By processing I mean putting them through Lightroom on my Mac and posting them to Flickr for people to look at. This is the closest I probably get to making prints for a gallery and it seems my aversion to galleries has crept, like mould, towards my online activities.
Yes, there are issues around Flickr being a ghost-town (but I tried the community-centric 500px and it didn’t stick). Yes there is the sense that my photos mean nothing within the vast oceans of digital images swirling around online. But these things shouldn’t matter. It shouldn’t matter if no-one sees them. Making the photos themselves should be enough.
Indeed, I still enjoy taking them as much as I ever did. I get a creating thrill from being in a place, exploring it with my eyes, and recording the reflected light onto a rectangular canvas. I get a kick from looking at the screen on the back of the camera and seeing that, yes, I got that one. I made an art.
But after that, not so much really.
And it’s not that I just can’t be bothered to process the photos. It’s that, once selecting the good ones and rejecting the mistakes and iterations, I get this stubborn feeling of “don’t want to”, like a child who doesn’t want to do whatever that child has arbitrarily decided they don’t want to do.

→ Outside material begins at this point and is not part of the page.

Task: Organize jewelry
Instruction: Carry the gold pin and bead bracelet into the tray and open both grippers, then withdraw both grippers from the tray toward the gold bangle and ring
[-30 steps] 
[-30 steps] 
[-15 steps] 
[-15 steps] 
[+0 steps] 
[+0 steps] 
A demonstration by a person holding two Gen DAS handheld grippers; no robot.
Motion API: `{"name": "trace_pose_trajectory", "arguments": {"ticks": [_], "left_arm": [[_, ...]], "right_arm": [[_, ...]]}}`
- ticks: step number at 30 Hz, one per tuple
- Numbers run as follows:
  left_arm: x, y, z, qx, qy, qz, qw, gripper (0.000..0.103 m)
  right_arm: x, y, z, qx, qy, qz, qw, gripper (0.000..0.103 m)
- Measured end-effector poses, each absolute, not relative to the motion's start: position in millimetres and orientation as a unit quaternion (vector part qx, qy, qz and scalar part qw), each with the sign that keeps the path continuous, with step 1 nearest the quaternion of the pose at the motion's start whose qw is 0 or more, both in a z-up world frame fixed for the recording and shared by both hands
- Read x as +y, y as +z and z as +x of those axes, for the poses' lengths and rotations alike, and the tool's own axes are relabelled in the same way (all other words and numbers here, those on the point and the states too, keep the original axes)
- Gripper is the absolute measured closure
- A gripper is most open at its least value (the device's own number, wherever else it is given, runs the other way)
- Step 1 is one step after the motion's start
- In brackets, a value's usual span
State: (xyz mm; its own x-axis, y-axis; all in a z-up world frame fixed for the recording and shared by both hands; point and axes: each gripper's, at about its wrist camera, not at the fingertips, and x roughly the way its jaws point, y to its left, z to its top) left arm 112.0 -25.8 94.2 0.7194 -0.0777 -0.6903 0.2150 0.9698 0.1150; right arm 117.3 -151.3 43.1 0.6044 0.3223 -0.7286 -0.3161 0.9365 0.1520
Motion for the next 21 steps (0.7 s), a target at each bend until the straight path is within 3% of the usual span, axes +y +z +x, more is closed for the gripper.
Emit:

And so they stay in Lightroom, until I decide enough is enough and I give them a simple process before dumping them on Flickr.
The exception this holiday has been the three Hockney-esque joiners I made. Click on them for bigger.
With these I relished the processing, probably because I didn’t know what they’d look like until I finished. And once they were joined I only did a small bit of processing – some levels adjustment – to finish them off.
It’s also interesting to note that I have no such qualms about posting to Instagram. Here I always process in some way, since Instagram introduced proper processing tools alongside those (really quite terrible by any standard) filters. A bit of clarity, some warmth, a slight crop. And processing in Lightroom isn’t any more complicated – in many ways it’s easier, given its purpose as a workflow tool.
As Gary Winogrand famously said, “I photograph to find out what something will look like photographed.” Once you’ve done that, what else is there to do?
Make more photos, I guess.
In conclusion I think the elephant in the room here might be a selfish need for something like affirmation from you lot, my audience (for want of a better word) which has become diluted over the years. I want to put my photos out there and get the views and the faves and the comments. Rationally I know that doesn’t matter, but this is not rational. This is running up to mummy with a painting and big eyes waiting for the reward of praise. It needs to be eradicated. The feedback loop needs to be, if not cut then severely curtailed.
I shall try something new. Post everything to Flickr as it emerges from my camera(s), but select (or do I mean curate?) those few I think are good. My photos that are, by my definitions, art.
I’ve been saying I’m an artist who uses photography, which excuses me from worrying about the standard of my photography. From now I shall also be a photographer who uses art.